§ **Prompt**
Compute how many lines in the data below hold the word "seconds", then report that number with nothing else.

Segment Start: Data under study

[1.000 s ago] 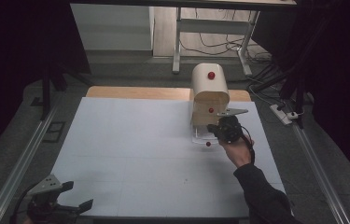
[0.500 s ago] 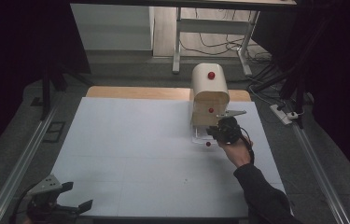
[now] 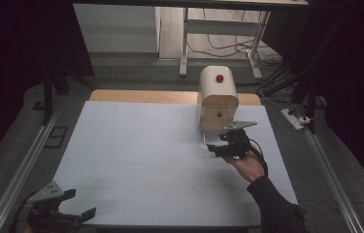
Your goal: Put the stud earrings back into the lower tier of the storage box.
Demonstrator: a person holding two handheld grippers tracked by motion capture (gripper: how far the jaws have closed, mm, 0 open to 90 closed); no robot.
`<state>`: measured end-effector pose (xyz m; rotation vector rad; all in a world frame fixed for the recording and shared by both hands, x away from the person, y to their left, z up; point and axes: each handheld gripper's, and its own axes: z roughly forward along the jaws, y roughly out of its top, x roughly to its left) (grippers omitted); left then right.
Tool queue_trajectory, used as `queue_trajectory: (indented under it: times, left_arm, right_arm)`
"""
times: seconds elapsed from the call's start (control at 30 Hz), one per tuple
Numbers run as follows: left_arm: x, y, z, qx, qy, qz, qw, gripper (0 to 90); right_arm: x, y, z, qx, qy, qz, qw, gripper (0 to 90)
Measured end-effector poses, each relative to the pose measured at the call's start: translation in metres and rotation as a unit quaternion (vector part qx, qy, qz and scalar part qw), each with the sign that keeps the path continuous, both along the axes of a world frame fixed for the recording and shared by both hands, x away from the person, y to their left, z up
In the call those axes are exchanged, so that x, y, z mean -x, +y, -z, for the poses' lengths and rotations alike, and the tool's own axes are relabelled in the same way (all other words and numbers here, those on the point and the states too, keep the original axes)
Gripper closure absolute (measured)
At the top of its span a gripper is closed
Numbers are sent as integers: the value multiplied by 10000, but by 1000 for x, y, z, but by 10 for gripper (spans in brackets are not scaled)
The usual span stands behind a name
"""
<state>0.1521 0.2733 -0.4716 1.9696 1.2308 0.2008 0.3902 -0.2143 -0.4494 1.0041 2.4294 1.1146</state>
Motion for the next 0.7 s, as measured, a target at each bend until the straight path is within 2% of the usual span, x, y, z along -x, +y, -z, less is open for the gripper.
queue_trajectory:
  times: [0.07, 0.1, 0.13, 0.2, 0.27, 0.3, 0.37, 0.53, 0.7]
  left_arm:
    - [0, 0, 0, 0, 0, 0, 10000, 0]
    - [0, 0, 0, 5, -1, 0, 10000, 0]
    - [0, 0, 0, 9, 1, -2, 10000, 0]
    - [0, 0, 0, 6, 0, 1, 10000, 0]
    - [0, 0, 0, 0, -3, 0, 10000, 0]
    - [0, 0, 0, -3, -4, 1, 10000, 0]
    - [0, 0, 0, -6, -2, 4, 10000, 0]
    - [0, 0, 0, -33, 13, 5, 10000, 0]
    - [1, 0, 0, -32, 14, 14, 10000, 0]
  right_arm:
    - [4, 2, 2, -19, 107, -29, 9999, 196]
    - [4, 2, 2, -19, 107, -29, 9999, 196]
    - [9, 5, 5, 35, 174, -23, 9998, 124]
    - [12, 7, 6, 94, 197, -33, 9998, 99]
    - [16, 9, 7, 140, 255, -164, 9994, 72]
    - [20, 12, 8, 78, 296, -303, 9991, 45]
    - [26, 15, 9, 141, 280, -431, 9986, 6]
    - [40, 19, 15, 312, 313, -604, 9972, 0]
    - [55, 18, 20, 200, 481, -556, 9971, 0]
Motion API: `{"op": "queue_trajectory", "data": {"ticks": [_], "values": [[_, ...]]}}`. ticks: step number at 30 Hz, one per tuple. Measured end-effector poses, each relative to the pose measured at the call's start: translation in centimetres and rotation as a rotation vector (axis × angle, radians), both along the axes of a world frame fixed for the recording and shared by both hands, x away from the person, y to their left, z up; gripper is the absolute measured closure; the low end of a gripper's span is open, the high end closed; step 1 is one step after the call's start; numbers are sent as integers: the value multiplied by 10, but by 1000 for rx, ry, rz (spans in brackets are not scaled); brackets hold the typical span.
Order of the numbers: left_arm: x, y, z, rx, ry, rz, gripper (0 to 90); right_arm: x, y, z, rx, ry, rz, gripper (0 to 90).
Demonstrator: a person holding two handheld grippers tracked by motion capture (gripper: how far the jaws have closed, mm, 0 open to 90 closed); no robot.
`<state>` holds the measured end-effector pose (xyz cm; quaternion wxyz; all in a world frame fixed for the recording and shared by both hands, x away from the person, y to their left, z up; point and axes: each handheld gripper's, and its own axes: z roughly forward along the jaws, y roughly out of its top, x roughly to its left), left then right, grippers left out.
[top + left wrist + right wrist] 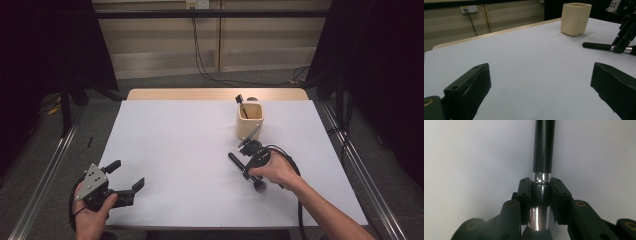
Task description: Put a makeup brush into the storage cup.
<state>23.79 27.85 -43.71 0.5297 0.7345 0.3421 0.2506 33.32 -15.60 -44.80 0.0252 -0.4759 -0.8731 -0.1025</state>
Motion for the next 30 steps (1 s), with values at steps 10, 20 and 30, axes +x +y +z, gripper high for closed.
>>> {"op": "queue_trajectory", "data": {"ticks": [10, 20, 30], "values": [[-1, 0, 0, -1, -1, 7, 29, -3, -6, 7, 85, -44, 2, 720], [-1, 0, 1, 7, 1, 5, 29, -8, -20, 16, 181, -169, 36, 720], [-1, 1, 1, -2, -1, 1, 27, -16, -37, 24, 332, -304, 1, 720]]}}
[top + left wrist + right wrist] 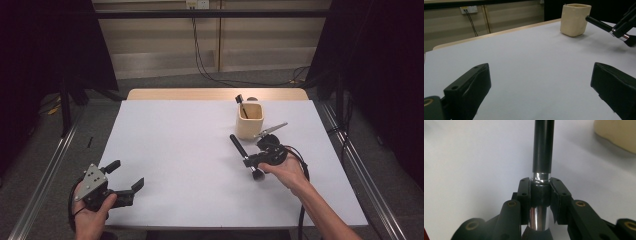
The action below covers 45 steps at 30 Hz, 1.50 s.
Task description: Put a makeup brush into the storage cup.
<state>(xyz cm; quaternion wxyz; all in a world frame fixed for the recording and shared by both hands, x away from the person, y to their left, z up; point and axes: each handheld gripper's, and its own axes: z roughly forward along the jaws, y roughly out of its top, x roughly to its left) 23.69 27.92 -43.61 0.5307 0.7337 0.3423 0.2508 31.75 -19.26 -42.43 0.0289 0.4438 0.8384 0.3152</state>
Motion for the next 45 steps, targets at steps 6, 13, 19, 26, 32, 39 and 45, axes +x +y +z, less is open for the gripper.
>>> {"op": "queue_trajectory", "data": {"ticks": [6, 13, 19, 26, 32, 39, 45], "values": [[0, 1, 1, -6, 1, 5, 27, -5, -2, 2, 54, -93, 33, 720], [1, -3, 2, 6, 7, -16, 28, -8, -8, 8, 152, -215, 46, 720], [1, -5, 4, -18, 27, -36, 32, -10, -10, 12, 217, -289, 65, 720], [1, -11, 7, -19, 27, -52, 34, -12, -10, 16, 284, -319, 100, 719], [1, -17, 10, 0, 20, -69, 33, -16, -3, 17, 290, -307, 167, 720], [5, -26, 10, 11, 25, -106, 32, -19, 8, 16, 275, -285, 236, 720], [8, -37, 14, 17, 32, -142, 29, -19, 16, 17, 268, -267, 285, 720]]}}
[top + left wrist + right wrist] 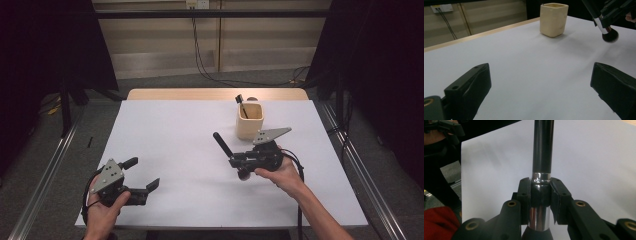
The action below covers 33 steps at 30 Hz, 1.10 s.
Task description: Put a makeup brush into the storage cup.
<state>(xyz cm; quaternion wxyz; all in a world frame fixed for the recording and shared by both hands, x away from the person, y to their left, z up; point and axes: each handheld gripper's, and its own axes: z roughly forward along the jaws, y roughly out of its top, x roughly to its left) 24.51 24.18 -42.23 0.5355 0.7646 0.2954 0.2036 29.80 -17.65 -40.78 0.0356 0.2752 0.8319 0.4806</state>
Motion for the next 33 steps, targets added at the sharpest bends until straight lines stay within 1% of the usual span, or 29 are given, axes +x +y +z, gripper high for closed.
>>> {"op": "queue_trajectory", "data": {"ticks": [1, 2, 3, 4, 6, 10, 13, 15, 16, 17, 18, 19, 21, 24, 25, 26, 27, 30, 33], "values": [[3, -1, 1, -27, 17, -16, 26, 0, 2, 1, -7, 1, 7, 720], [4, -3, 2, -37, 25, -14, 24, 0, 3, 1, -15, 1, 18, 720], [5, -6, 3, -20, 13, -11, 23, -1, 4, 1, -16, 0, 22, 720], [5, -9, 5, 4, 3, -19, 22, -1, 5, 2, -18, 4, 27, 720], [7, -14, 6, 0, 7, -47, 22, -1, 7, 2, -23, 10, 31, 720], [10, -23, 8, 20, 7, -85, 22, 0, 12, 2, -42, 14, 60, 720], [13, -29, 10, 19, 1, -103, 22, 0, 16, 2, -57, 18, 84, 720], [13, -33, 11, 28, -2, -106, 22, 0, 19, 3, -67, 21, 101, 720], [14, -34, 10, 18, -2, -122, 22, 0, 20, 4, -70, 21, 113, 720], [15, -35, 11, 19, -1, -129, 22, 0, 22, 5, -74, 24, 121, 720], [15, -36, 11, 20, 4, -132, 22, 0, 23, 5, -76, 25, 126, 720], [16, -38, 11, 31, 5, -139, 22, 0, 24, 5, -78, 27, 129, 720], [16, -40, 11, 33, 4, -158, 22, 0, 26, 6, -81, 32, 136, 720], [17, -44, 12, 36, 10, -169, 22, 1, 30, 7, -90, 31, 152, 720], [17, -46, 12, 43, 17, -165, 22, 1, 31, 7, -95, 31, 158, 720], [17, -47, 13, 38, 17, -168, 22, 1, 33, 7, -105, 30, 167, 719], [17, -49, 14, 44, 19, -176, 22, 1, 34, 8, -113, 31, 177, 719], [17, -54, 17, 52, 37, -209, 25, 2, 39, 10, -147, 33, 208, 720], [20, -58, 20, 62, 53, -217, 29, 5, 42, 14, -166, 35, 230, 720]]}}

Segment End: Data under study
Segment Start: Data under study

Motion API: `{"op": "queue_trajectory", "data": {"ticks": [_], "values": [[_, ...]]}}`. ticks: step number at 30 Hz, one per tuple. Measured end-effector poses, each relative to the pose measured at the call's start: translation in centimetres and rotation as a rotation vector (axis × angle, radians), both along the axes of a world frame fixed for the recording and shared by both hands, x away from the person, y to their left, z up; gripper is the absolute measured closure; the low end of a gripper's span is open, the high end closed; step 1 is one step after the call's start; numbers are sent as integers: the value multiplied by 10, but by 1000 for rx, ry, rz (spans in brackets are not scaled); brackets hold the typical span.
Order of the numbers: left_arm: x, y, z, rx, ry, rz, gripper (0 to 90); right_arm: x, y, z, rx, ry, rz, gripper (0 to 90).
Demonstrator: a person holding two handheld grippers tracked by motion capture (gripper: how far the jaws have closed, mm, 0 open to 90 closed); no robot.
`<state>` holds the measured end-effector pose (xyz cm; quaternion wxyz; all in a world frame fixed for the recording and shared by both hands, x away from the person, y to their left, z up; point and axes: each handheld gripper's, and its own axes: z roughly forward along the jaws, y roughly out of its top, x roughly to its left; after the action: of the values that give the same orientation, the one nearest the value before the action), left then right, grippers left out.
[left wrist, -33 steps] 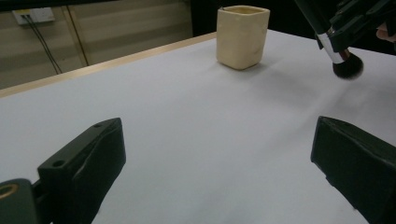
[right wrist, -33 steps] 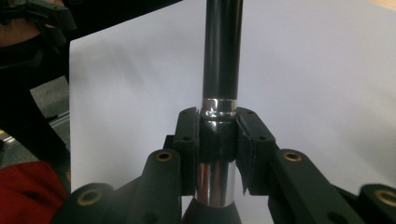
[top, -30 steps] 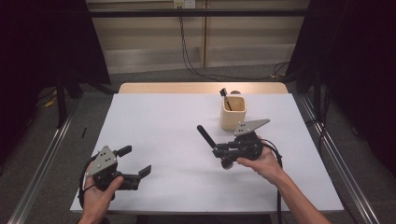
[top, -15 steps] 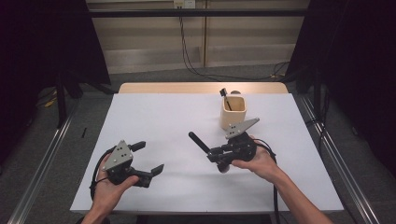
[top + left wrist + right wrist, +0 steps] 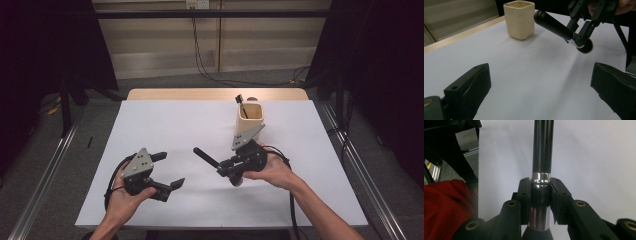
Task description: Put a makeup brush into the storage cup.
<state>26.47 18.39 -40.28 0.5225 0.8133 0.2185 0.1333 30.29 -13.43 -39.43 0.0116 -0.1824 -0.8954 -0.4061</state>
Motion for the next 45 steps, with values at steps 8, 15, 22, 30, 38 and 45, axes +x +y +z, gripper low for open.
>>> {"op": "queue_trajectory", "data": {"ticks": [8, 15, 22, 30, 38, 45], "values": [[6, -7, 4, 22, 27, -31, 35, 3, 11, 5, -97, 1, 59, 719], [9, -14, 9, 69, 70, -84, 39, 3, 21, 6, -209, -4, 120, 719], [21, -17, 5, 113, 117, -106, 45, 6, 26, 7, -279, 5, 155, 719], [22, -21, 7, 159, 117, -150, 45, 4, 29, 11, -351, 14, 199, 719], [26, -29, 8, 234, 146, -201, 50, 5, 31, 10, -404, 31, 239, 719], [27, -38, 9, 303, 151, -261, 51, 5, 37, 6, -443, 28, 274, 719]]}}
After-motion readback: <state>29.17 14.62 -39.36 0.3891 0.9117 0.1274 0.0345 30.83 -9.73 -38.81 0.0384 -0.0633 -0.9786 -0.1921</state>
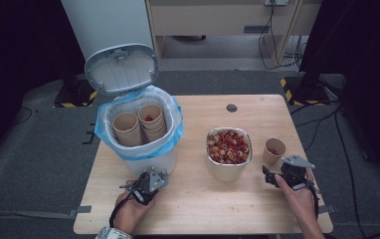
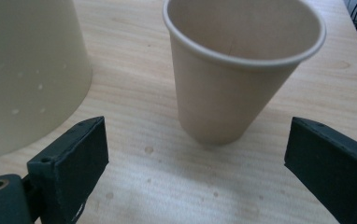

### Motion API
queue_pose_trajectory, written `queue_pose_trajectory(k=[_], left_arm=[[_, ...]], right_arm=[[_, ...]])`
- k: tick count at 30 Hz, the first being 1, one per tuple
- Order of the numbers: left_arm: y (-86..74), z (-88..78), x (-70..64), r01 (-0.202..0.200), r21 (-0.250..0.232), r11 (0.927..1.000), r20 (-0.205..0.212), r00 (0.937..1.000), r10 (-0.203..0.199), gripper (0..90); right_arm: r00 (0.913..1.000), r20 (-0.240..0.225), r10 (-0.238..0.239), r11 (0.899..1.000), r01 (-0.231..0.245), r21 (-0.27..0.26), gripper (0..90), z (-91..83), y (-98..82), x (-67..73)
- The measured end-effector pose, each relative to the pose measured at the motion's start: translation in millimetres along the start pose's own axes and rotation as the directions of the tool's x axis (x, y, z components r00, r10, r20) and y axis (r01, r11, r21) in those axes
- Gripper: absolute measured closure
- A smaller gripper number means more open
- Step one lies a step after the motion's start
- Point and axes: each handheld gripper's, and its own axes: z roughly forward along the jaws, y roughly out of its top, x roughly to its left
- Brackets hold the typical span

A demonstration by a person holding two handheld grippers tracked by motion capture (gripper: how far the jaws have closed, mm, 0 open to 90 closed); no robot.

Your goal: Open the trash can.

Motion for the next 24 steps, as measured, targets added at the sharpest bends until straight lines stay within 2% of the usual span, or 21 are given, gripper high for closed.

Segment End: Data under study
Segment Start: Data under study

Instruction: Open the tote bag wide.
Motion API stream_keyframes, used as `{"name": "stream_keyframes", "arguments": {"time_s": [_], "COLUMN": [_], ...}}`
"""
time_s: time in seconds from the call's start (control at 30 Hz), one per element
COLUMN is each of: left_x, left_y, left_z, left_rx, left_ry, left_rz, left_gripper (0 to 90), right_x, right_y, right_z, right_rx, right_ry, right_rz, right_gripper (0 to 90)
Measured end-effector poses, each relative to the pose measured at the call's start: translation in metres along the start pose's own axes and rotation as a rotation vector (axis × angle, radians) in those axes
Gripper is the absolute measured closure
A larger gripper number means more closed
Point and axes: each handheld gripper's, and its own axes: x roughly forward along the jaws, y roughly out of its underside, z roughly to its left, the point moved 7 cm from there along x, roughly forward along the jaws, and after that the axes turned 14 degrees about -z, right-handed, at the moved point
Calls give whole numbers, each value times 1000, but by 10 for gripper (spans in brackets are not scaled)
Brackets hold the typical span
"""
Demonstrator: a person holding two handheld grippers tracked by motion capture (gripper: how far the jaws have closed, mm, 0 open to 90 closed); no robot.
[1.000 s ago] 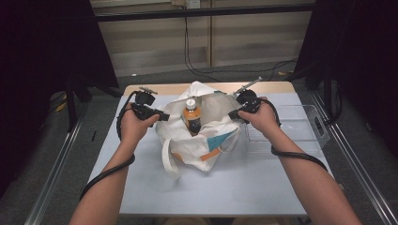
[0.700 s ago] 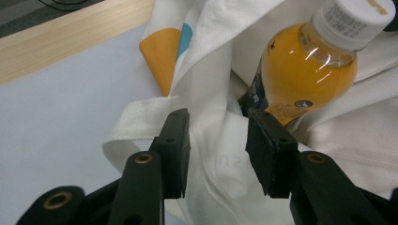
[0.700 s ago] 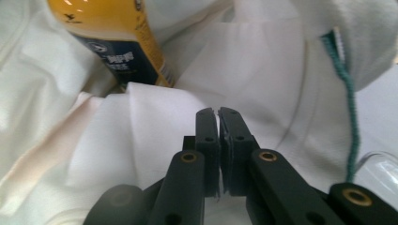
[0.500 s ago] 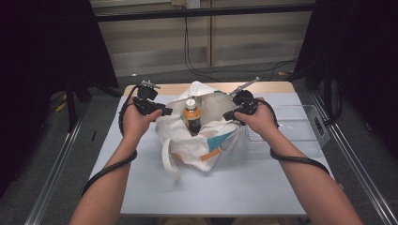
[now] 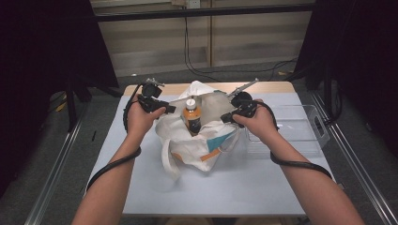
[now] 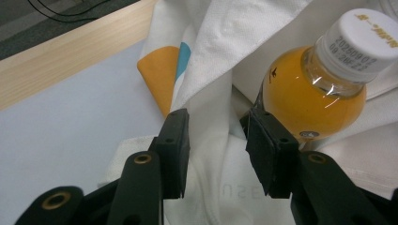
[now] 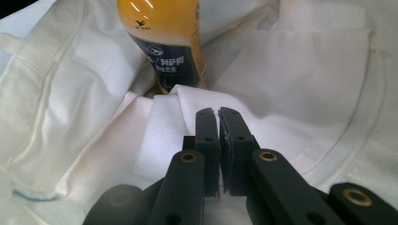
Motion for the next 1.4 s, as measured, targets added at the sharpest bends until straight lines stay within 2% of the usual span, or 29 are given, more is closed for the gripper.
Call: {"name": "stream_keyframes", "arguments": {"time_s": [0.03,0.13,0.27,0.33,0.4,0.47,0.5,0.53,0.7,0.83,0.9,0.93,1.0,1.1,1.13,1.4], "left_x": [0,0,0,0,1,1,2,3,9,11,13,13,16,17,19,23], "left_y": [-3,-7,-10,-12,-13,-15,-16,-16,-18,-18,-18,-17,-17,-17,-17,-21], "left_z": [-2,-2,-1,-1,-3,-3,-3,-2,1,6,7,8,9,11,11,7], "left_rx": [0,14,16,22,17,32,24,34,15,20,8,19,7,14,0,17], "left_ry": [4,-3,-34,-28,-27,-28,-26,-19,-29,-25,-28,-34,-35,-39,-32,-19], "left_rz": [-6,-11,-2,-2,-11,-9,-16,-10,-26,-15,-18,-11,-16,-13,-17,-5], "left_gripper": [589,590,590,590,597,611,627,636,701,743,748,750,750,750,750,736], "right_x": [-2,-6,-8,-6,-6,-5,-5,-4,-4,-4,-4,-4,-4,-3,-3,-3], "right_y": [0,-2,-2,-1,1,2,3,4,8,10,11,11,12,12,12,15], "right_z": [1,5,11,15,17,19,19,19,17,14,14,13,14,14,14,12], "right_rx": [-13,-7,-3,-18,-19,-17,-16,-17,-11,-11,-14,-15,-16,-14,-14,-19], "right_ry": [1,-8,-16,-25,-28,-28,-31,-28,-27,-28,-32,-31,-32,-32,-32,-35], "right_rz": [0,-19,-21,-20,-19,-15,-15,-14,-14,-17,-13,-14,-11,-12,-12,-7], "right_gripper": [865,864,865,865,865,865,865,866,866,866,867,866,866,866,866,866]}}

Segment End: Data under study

§ **Finished task**
2